Just a couple of weeks ago, we posted about a scientific study that produced the potential for predicting autism in high-risk infants through a combination of magnetic resonance imaging (MRI) scans, a computer program and an algorithm. Monday, a study published in the journal Biological Psychaiatry reported another potential breakthrough in predicting autism, this time by observing the amount of cerebrospinal fluid in the brains of infants.

Researchers Identify Possible Autism Biomarker

By examining the amount of cerebrospinal fluid in 6, 12 and 24 month-old infants, researchers found that it is possible to predict autism with approximately 70 percent accuracy. Of the 334 infants examined, 221 were considered high-risk because of an older sibling with autism. In those later diagnosed with autism, there was a “significantly higher” volume of cerebrospinal fluid in their brains than in those who were neurotypical. Also, the volume of cerebrospinal fluid was determined to be an indicator of the severity of a child’s autism, with those with more cerebrospinal fluid as infants showing weaker motor skills.

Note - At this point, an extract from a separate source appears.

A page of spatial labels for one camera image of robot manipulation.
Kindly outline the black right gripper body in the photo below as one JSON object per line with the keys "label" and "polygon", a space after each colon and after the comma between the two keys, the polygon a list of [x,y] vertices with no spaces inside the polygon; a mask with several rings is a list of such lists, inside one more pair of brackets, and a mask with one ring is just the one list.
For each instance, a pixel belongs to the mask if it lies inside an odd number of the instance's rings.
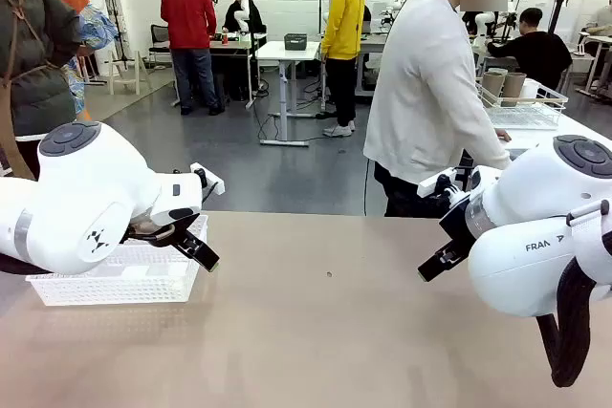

If our understanding of autism is compared to the solving of a puzzle, consider two more tiny pieces of that puzzle being put into place in less than a month. We are closing in on the answers that we so badly need, so continue to support scientific research in all forms. Someday soon, we will learn what causes autism, ushering-in a new frontier of research, more heavily focused on cures.



  1. That makes sense considering the abnormalities of the autisits brain. Great information! Thanks

  2. This study represents a first step in understanding how SCN2A mutations lead to autism and developmental delay, which the authors hope will both be immediately helpful to the families of patients with these mutations and also lead to better understanding of the mechanisms of ASD more generally.

  3. These studies led to the identification of 65 genes with a strong likelihood of contributing to autism when mutated and confirmed SCN2A as one of the top hits.